*** Opening of RECORDED DATA ***

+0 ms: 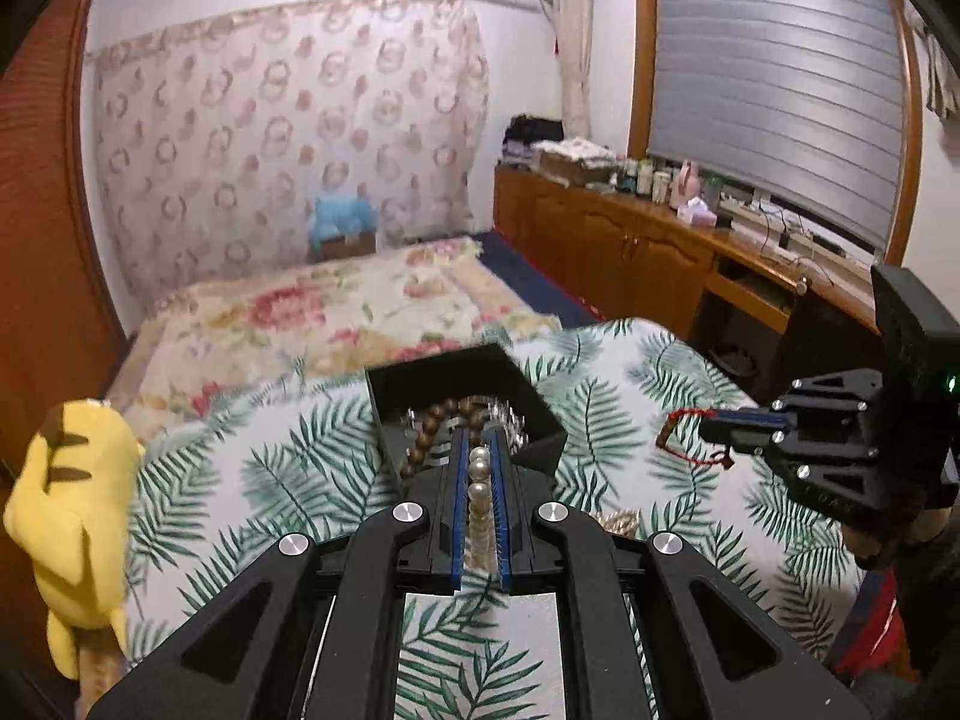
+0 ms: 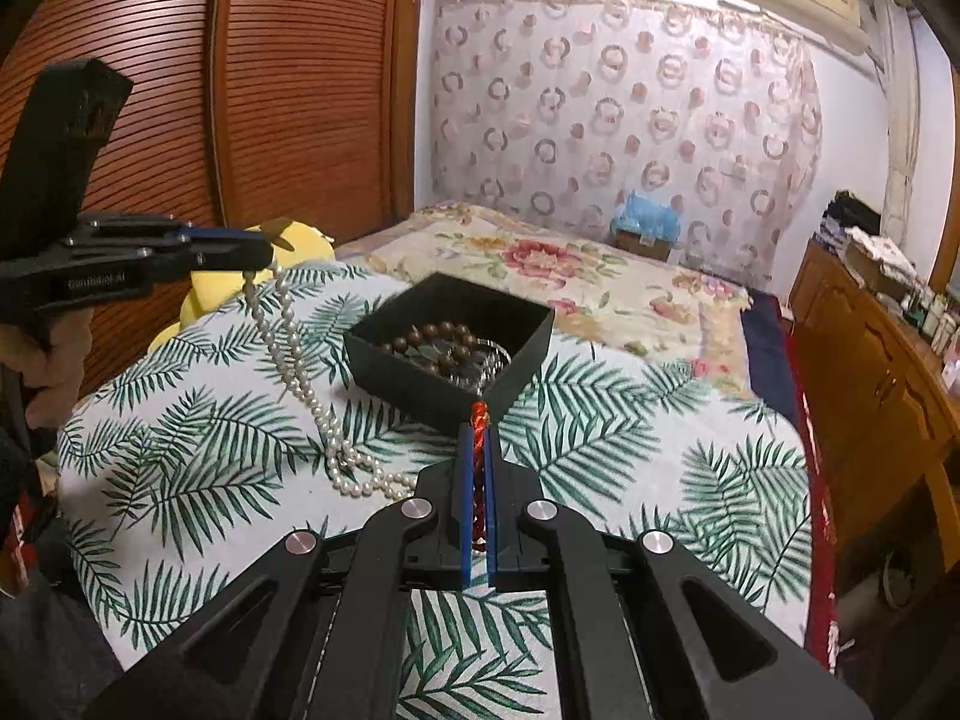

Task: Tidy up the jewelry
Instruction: 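Lift the pearl strand and coral bracelet over the black box and release both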

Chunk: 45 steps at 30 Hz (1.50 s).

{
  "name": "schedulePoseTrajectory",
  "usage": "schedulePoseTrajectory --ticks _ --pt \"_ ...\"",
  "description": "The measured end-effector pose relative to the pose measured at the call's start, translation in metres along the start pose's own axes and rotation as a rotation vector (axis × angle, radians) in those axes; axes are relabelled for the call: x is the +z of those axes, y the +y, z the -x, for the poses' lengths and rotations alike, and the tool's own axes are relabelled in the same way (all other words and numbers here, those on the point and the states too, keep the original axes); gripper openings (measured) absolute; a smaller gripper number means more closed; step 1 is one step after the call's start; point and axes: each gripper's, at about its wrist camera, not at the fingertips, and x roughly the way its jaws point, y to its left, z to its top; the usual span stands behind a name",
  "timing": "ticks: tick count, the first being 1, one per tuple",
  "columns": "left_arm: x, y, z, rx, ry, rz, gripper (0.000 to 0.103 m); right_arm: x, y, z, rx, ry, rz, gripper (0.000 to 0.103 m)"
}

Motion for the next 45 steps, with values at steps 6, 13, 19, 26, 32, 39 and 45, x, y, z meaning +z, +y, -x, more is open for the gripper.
schedulePoseTrajectory --ticks 6,13,19,26,32,39,45 --pt "0.022 -0.007 0.018 0.007 -0.058 -0.028 0.006 0.012 0.003 0.006 0.007 -0.024 0.006 0.004" --pt "0.048 -0.010 0.033 -0.002 -0.107 -0.037 0.006 0.022 0.005 0.005 0.010 -0.032 0.013 0.004" --pt "0.068 -0.011 0.038 0.005 -0.141 -0.051 0.006 0.032 0.006 0.002 0.013 -0.042 0.013 0.004" --pt "0.079 -0.005 0.028 0.007 -0.151 -0.046 0.006 0.044 0.001 -0.009 0.039 -0.036 0.012 0.004" --pt "0.092 0.001 0.016 0.001 -0.146 -0.038 0.006 0.057 -0.007 -0.028 0.074 -0.027 0.004 0.004" --pt "0.114 0.009 -0.011 -0.006 -0.130 -0.028 0.006 0.073 -0.017 -0.052 0.105 -0.010 0.002 0.004" --pt "0.127 0.017 -0.031 -0.008 -0.114 -0.014 0.006 0.082 -0.023 -0.072 0.128 0.002 -0.003 0.004"
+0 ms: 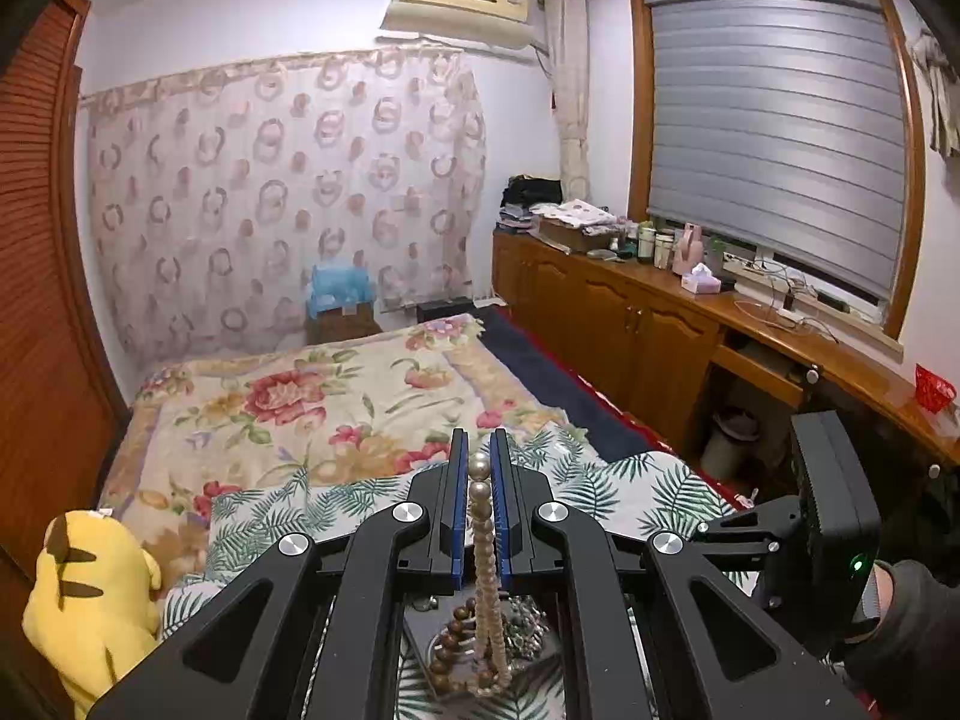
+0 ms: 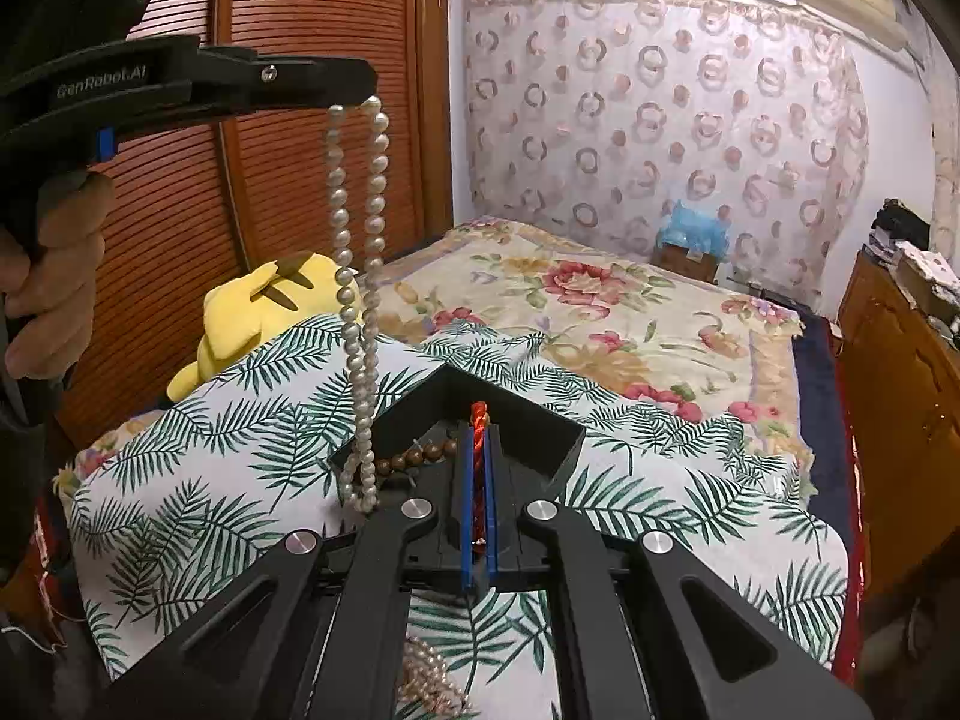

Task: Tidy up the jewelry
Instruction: 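Lift the pearl strand and coral bracelet over the black box and release both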

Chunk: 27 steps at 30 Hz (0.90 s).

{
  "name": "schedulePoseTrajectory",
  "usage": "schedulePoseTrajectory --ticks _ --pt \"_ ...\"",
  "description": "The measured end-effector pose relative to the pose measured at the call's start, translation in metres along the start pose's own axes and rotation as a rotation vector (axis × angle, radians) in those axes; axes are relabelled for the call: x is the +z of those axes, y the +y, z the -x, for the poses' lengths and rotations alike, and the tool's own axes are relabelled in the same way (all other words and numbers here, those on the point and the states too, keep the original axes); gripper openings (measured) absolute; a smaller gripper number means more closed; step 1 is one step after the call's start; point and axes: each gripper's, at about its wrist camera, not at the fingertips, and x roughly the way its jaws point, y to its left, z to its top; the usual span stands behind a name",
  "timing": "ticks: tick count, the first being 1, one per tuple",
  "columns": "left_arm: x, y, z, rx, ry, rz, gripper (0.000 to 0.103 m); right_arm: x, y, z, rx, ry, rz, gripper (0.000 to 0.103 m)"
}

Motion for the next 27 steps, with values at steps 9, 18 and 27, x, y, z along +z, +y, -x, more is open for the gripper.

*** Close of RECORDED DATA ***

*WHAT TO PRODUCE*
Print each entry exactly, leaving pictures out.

*SOLUTION TO THIS TASK*
+0 ms: 
+0 ms: 

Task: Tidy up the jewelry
Instruction: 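Lift the pearl strand and coral bracelet over the black box and release both
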
Chunk: 45 steps at 30 Hz (1.50 s).

{
  "name": "schedulePoseTrajectory",
  "usage": "schedulePoseTrajectory --ticks _ --pt \"_ ...\"",
  "description": "The measured end-effector pose relative to the pose measured at the call's start, translation in metres along the start pose's own axes and rotation as a rotation vector (axis × angle, radians) in those axes; axes are relabelled for the call: x is the +z of those axes, y the +y, z the -x, for the poses' lengths and rotations alike, and the tool's own axes are relabelled in the same way (all other words and numbers here, those on the point and the states too, keep the original axes); gripper openings (measured) absolute; a smaller gripper number means more closed; step 1 is one step after the call's start; point and axes: each gripper's, at about its wrist camera, not at the fingertips, and x roughly the way its jaws point, y to its left, z to its top; the usual span stands behind a name",
  "timing": "ticks: tick count, the first being 1, one per tuple",
  "columns": "left_arm: x, y, z, rx, ry, rz, gripper (0.000 to 0.103 m); right_arm: x, y, z, rx, ry, rz, gripper (0.000 to 0.103 m)"
}

Motion for the next 45 steps, with values at steps 6, 13, 19, 26, 32, 39 and 45, x, y, z meaning +z, +y, -x, more is open for the gripper.
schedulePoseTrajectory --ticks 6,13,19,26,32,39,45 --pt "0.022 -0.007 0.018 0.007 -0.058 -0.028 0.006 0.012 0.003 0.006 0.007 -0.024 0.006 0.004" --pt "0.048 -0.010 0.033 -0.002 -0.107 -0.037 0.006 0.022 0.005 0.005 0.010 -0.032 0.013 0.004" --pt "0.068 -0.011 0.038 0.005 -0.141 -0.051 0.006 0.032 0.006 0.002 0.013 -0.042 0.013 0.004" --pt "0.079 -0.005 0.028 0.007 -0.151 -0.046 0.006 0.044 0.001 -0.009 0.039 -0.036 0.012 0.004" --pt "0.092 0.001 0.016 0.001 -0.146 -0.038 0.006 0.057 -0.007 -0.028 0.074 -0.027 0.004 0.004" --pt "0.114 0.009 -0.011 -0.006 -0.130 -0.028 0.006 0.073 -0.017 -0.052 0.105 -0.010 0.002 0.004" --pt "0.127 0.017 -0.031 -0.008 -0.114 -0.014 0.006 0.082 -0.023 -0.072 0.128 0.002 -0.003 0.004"
+0 ms: 
+0 ms: 

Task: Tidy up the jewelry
Instruction: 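Lift the pearl strand and coral bracelet over the black box and release both
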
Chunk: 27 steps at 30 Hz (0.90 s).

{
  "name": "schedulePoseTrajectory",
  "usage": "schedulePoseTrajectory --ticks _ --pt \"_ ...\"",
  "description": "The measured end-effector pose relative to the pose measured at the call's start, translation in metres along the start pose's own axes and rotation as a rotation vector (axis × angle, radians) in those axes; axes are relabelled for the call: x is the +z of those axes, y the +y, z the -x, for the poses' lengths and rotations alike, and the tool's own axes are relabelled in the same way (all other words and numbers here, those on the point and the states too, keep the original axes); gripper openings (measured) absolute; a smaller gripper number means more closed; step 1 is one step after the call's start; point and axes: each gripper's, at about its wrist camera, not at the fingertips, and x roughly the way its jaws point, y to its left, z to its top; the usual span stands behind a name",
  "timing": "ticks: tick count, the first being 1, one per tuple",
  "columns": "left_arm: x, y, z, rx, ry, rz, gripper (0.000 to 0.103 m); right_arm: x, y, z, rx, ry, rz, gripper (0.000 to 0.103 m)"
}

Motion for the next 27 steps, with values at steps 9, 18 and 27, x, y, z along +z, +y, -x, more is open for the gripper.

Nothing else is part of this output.